══ The data ══
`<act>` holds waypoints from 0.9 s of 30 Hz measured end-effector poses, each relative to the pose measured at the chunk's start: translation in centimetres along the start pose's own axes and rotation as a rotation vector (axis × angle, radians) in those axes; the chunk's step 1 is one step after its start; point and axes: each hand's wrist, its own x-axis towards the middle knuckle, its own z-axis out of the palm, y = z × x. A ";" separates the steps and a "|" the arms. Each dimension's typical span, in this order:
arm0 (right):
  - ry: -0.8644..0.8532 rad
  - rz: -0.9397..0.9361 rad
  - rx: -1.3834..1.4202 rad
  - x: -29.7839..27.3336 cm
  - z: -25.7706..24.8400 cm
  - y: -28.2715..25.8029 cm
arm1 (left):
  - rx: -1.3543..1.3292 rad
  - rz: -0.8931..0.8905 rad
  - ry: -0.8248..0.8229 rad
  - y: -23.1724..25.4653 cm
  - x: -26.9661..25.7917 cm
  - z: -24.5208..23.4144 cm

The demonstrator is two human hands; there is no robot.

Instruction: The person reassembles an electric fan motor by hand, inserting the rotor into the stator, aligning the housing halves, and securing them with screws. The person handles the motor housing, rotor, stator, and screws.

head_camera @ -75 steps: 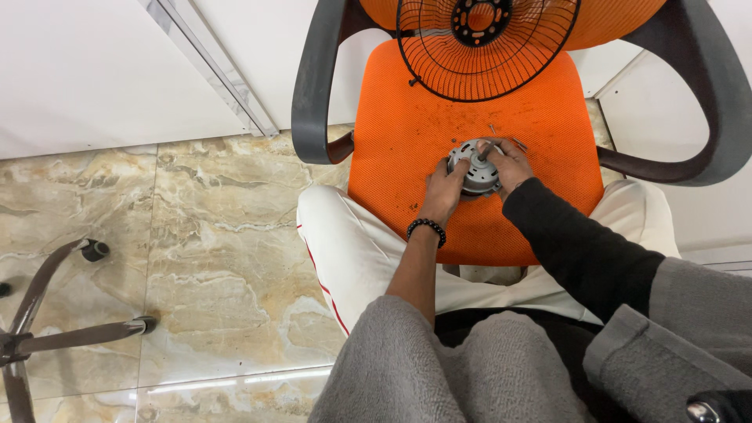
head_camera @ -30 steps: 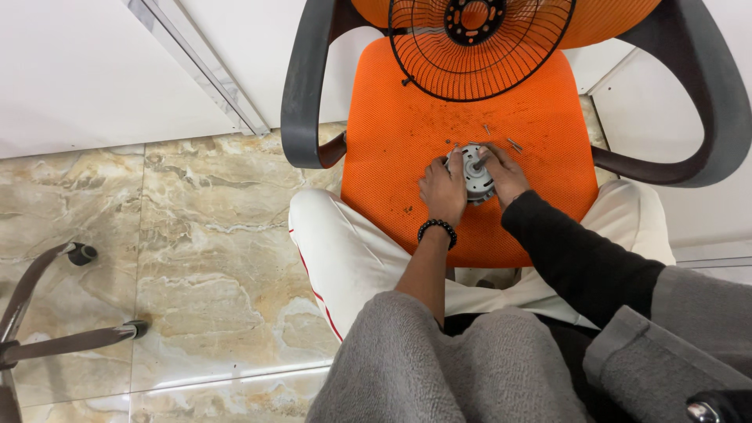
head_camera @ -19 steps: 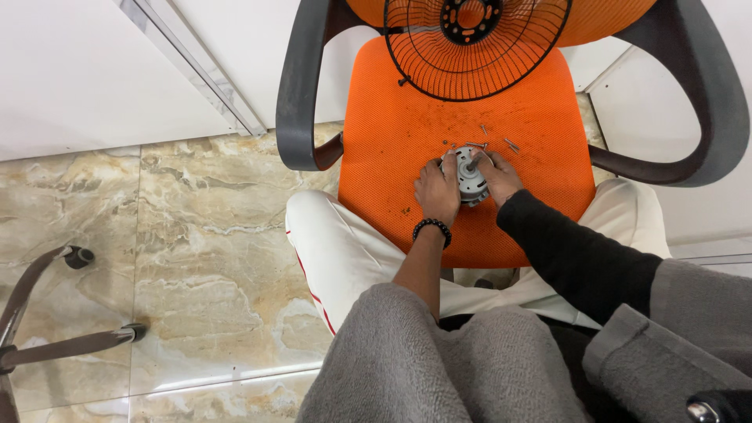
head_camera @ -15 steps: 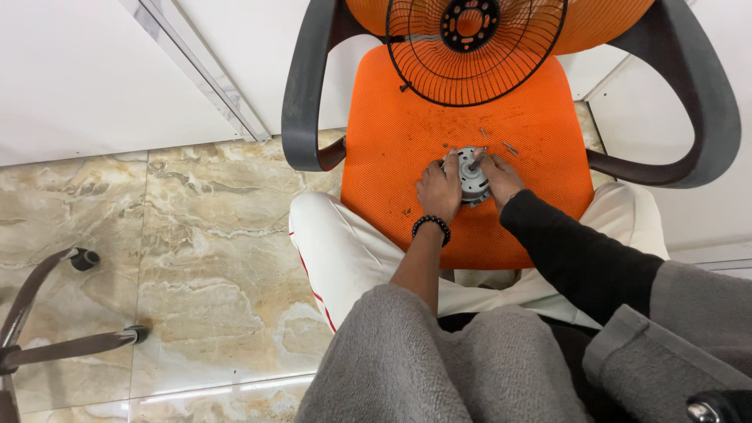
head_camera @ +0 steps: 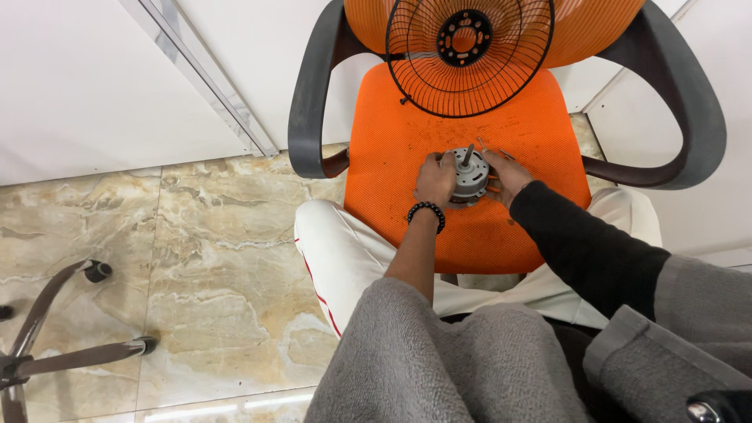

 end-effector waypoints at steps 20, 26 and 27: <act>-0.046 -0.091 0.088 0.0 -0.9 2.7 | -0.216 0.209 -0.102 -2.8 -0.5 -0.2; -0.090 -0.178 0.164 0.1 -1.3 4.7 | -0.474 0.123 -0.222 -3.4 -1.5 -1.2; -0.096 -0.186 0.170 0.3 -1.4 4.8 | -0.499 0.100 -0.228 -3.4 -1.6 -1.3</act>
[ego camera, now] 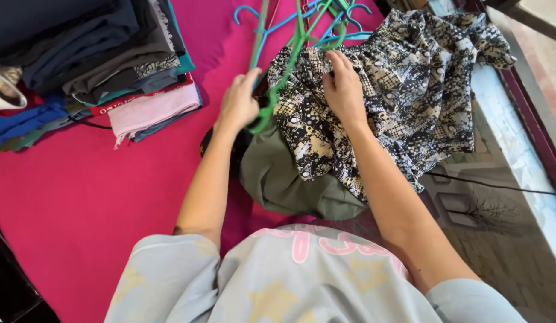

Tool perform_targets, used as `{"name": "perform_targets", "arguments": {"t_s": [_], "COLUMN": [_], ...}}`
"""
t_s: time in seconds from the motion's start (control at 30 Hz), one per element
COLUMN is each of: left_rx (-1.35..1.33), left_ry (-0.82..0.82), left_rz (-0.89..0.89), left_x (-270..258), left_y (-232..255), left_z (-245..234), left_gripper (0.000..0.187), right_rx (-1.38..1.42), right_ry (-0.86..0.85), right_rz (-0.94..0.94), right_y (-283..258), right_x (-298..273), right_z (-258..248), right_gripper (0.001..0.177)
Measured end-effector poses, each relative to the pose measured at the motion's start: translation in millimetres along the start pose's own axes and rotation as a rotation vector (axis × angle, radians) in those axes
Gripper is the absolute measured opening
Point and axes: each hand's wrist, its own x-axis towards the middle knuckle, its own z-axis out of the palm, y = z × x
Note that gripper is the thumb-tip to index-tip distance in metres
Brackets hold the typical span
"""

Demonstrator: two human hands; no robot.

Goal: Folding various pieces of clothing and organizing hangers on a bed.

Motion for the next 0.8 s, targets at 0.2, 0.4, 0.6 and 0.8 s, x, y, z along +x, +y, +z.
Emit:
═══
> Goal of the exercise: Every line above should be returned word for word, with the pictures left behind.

> Answer for this exercise:
`<act>` holds waypoints from 0.9 s of 30 Hz measured end-effector poses, each relative to the pose measured at the chunk's start: translation in centimetres along the start pose's own axes and rotation as a rotation vector (axis × angle, radians) in those axes; the chunk's step 1 is one step after its start; point and axes: each hand's wrist, its own x-axis towards the middle knuckle, its own z-axis out of the palm, y = z × x. A ";" separates the steps and a "|" the arms. Each dimension's typical span, in this order:
arm0 (right):
  - ry: -0.8644..0.8532 rad
  - rz: -0.9397..0.9361 rad
  - rx: -1.3834..1.4202 rad
  - x: -29.7839..27.3336 cm
  - z: -25.7706..24.8400 cm
  - y: -28.2715..25.8029 cm
arm1 (left):
  - rx: -1.3543..1.3292 rad
  - rz: -0.8931..0.8905 rad
  - ry: -0.8248..0.8229 rad
  - y: -23.1724..25.4653 cm
  - x: -26.9661..25.7917 cm
  - z: -24.5208..23.4144 cm

The demonstrator is two human hands; there is no robot.

Instruction: The person reassembles an electric fan motor by hand, inserting the rotor into the stator, aligning the housing halves, and securing them with screws. The person handles the motor housing, rotor, stator, and screws.

head_camera @ -75 steps: 
head_camera @ -30 steps: 
head_camera @ -19 steps: 
head_camera @ -15 steps: 
head_camera @ +0 steps: 

 end-effector waypoints at steps 20, 26 and 27: <act>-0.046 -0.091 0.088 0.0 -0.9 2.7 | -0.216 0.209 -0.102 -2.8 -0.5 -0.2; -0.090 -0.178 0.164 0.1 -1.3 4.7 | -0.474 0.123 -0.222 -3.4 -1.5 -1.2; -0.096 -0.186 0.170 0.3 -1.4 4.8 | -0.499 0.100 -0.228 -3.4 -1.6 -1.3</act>
[ego camera, now] 

Tool perform_targets, used as `{"name": "perform_targets", "arguments": {"t_s": [_], "COLUMN": [_], ...}}`
"""
t_s: time in seconds from the motion's start (control at 30 Hz), one per element
COLUMN is each of: left_rx (-1.35..1.33), left_ry (-0.82..0.82), left_rz (-0.89..0.89), left_x (-270..258), left_y (-232..255), left_z (-245..234), left_gripper (0.000..0.187), right_rx (-1.38..1.42), right_ry (-0.86..0.85), right_rz (-0.94..0.94), right_y (-283..258), right_x (-298..273), right_z (-258..248), right_gripper (0.001..0.177)
Measured end-effector poses, each relative to the pose measured at the motion's start: translation in millimetres along the start pose's own axes and rotation as a rotation vector (axis × angle, radians) in those axes
Gripper is the absolute measured opening
Point and axes: each hand's wrist, its own x-axis towards the middle knuckle, its own z-axis out of the palm, y = z × x
Note that gripper is the thumb-tip to index-tip distance in metres
Brackets hold the typical span
"""

Demonstrator: two human hands; no robot.

Goal: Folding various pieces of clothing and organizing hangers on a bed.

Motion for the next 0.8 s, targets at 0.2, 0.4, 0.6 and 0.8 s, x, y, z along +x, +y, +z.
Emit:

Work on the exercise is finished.